EXERCISE DIRECTIONS :: From the first line to the last, repeat the data exactly and drop the pictures.

SUPPLIED INFORMATION ::

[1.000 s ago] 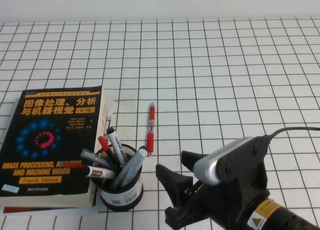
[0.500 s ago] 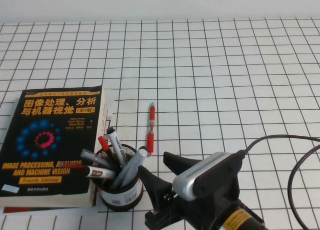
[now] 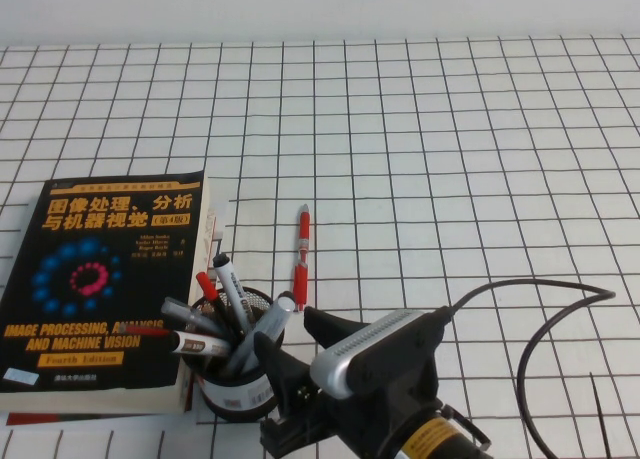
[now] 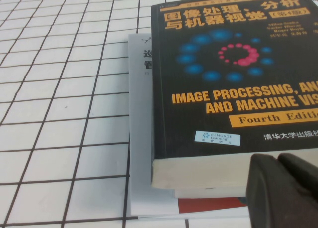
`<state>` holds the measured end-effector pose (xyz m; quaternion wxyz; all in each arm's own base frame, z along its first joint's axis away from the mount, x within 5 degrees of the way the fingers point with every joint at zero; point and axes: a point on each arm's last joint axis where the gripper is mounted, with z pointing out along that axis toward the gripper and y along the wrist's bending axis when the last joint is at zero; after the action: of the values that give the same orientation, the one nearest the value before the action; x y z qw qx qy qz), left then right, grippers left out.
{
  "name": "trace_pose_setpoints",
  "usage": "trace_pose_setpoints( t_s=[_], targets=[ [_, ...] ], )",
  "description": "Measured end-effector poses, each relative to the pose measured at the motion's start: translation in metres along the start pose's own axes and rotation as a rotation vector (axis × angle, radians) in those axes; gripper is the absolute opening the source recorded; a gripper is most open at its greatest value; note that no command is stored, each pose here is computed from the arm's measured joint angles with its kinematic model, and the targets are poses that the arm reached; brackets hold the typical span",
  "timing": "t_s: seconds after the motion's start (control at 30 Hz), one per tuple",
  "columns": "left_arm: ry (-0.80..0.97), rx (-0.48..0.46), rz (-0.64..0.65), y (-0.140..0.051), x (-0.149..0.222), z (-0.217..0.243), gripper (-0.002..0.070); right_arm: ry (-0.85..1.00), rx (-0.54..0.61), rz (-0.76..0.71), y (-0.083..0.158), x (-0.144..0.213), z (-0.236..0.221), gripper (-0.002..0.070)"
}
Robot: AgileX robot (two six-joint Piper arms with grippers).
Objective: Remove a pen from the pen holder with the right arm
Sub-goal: 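Take a marker out of the pen holder and lay it on the table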
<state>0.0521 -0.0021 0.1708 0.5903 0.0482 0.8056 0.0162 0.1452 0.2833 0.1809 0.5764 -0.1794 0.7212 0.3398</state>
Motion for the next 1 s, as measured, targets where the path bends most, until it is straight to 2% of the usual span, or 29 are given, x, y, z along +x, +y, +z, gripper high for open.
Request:
trace_pose_setpoints(
  t_s=[0.43, 0.73, 1.0],
  targets=[
    [0.000, 0.000, 0.000, 0.000, 0.000, 0.000, -0.0004, 0.002, 0.001, -0.001, 0.006, 0.008, 0.018, 0.0370],
    [0.000, 0.000, 0.000, 0.000, 0.000, 0.000, -0.0004, -0.003, 0.018, 0.013, 0.005, 0.007, 0.019, 0.0270],
    [0.000, 0.000, 0.000, 0.000, 0.000, 0.000, -0.0004, -0.015, 0.031, 0.024, 0.004, 0.006, 0.020, 0.0144]
  ],
)
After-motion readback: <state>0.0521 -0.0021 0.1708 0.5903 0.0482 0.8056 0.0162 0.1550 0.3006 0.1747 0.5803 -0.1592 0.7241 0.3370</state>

TASK RESPONSE ::
[1.000 s ago] 
[0.500 s ago] 
[now] 
[now] 
`<state>` holds the measured end-effector pose (xyz m; quaternion wxyz; all in each arm's own base frame, z along its first joint's axis away from the mount, x within 5 degrees of the way the fingers point with every joint at zero; point and axes: a point on each arm's last joint axis where the gripper is mounted, with z pointing out along that axis toward the gripper and y along the wrist's bending axis when the last joint is at zero; after the action: of the values that give the same orientation, the one nearest the value before the action; x y z qw qx qy qz), left then right, grippers left out.
{
  "name": "trace_pose_setpoints",
  "usage": "trace_pose_setpoints( t_s=[_], targets=[ [_, ...] ], )",
  "description": "Measured end-effector poses, each relative to the pose measured at the motion's start: translation in metres along the start pose's own axes and rotation as a rotation vector (axis × angle, radians) in those axes; gripper is the absolute opening the source recorded; a gripper is most open at its greatest value; note that no command is stored, each pose here is computed from the arm's measured joint angles with its kinematic model, and the targets are poses that the arm reached; brackets hold the typical span",
  "timing": "t_s: seconds after the motion's start (control at 30 Hz), one per tuple",
  "columns": "left_arm: ry (-0.80..0.97), rx (-0.48..0.46), rz (-0.64..0.65), y (-0.140..0.051), x (-0.149..0.222), z (-0.217..0.243), gripper (-0.002..0.070); right_arm: ry (-0.85..1.00), rx (-0.54..0.61), rz (-0.76..0.71), y (-0.083..0.158), x (-0.144..0.213), z (-0.236..0.221), gripper (-0.002..0.070)"
}
Robot: AgileX robot (two six-joint Piper arms with grippers).
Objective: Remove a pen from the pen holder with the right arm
Sub-goal: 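Take a marker out of the pen holder and lay it on the table
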<state>0.0521 -0.0021 0.1708 0.5903 0.0482 0.8056 0.0162 0.1452 0.2833 0.1809 0.5764 -0.1794 0.7212 0.3398</state>
Motion for the next 1 s, as measured, targets where the path bends most, until it is straight to 2% of the usual span, or 29 are given, x, y, z along +x, +y, +z, gripper high for open.
Request:
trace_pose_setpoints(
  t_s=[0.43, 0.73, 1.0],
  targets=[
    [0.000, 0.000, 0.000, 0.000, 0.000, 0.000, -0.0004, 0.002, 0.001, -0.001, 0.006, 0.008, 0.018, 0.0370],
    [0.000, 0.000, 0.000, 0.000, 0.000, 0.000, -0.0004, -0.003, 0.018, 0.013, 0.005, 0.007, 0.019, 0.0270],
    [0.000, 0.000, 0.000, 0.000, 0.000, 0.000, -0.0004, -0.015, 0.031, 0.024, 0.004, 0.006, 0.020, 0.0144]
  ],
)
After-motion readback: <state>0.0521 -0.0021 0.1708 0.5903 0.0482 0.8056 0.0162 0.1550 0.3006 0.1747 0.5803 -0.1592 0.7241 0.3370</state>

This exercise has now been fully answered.